• **What the task asks**
Could you output each line below exactly as it appears, excluding any pictures?

• **Data below**
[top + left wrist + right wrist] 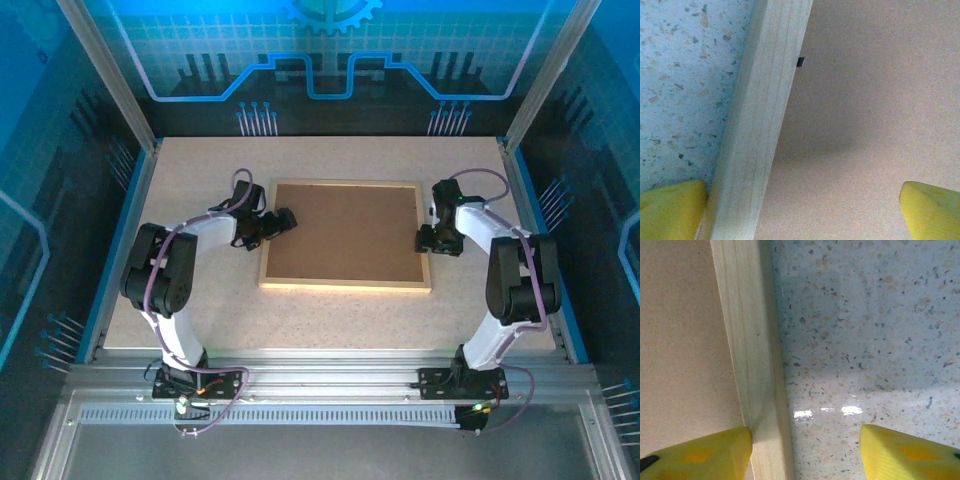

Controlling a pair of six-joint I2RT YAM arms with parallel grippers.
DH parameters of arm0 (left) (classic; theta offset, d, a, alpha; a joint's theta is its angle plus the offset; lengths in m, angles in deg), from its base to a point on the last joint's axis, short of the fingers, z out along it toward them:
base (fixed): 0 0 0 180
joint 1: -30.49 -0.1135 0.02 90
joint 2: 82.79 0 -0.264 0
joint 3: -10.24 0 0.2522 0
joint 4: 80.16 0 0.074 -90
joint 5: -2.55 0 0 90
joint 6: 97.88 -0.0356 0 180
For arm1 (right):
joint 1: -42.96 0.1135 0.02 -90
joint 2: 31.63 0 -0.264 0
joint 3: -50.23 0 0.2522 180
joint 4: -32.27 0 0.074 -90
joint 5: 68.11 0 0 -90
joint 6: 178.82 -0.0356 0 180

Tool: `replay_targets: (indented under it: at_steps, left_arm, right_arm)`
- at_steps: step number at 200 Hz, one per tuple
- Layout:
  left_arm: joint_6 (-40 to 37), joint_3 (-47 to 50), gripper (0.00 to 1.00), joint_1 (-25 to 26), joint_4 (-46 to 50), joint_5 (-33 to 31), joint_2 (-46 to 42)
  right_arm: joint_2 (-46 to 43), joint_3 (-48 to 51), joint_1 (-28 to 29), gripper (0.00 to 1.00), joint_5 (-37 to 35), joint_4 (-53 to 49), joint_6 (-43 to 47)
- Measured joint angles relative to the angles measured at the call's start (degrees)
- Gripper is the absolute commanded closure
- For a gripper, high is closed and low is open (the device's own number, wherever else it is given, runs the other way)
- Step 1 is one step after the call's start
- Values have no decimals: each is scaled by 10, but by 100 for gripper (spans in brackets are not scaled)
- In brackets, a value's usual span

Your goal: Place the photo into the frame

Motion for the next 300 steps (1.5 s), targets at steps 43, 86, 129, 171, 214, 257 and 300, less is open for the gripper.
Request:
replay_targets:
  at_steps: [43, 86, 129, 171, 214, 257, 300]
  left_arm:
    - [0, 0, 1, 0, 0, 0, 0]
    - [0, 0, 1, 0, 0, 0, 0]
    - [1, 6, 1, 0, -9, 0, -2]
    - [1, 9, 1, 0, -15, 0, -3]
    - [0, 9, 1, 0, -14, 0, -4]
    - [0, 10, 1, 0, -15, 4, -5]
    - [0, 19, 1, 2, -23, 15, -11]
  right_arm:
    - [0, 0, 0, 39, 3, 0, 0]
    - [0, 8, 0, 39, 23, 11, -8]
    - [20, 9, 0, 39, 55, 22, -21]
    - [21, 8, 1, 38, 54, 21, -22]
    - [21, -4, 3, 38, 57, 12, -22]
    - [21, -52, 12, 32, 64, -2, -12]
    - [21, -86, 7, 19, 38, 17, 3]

• **The completed task**
[top + left wrist + right wrist] 

Controlling a pair of six-joint I2RT YAM arms with parallel grippers.
DH parameters of arm0 (left) (classic; theta offset, d, a, alpha; a joint's theta is its angle plus the offset; lengths in m, angles in deg), from its base to a point on the last joint's axis, short of the fingers, z out along it toward them:
base (fixed): 0 0 0 180
joint 1: -30.49 -0.1135 0.02 90
joint 2: 82.79 0 -0.264 0
joint 3: -10.24 0 0.2522 0
joint 4: 80.16 0 0.074 -90
joint 5: -2.55 0 0 90
joint 6: 97.88 -0.0356 0 180
For arm1 (right):
joint 1: -42.96 0.1135 0.02 -90
joint 2: 31.63 0 -0.264 0
joint 3: -50.23 0 0.2522 180
joint 4: -32.27 0 0.074 -90
joint 5: 68.11 0 0 -90
joint 6: 178.82 -0.0356 0 180

Tool: `replay_targets: (indented under it: at_steps, left_arm, right_arm)`
- at_steps: step number at 200 Hz, one per tuple
- Layout:
  left_arm: joint_6 (-40 to 37), joint_3 (-47 to 50), gripper (0.00 to 1.00), joint_1 (-25 to 26), joint_4 (-46 to 50), joint_5 (-33 to 31), joint_2 (-46 to 42)
  right_arm: joint_2 (-46 to 43), joint_3 (-48 to 51), joint_1 (-28 to 29), gripper (0.00 to 1.00), joint_5 (-37 to 35), joint_4 (-53 to 49), joint_6 (-43 to 47)
- Measured joint angles relative to the angles measured at the call's start (degrees)
- Gripper is the absolute commanded closure
- For a gripper, high is closed and low is open (the device's own number, wherever else it is given, runs the other way)
- Step 1 is one step after the call's start
- Values have no decimals: each is scaled by 10, but by 100 for gripper (spans in brackets are not scaled)
- In brackets, a value's usual span

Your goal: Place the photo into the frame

Motion for the next 300 steps (1.5 s), targets at steps 43, 86, 129, 171, 214, 257 and 300, less is open for the gripper.
Request:
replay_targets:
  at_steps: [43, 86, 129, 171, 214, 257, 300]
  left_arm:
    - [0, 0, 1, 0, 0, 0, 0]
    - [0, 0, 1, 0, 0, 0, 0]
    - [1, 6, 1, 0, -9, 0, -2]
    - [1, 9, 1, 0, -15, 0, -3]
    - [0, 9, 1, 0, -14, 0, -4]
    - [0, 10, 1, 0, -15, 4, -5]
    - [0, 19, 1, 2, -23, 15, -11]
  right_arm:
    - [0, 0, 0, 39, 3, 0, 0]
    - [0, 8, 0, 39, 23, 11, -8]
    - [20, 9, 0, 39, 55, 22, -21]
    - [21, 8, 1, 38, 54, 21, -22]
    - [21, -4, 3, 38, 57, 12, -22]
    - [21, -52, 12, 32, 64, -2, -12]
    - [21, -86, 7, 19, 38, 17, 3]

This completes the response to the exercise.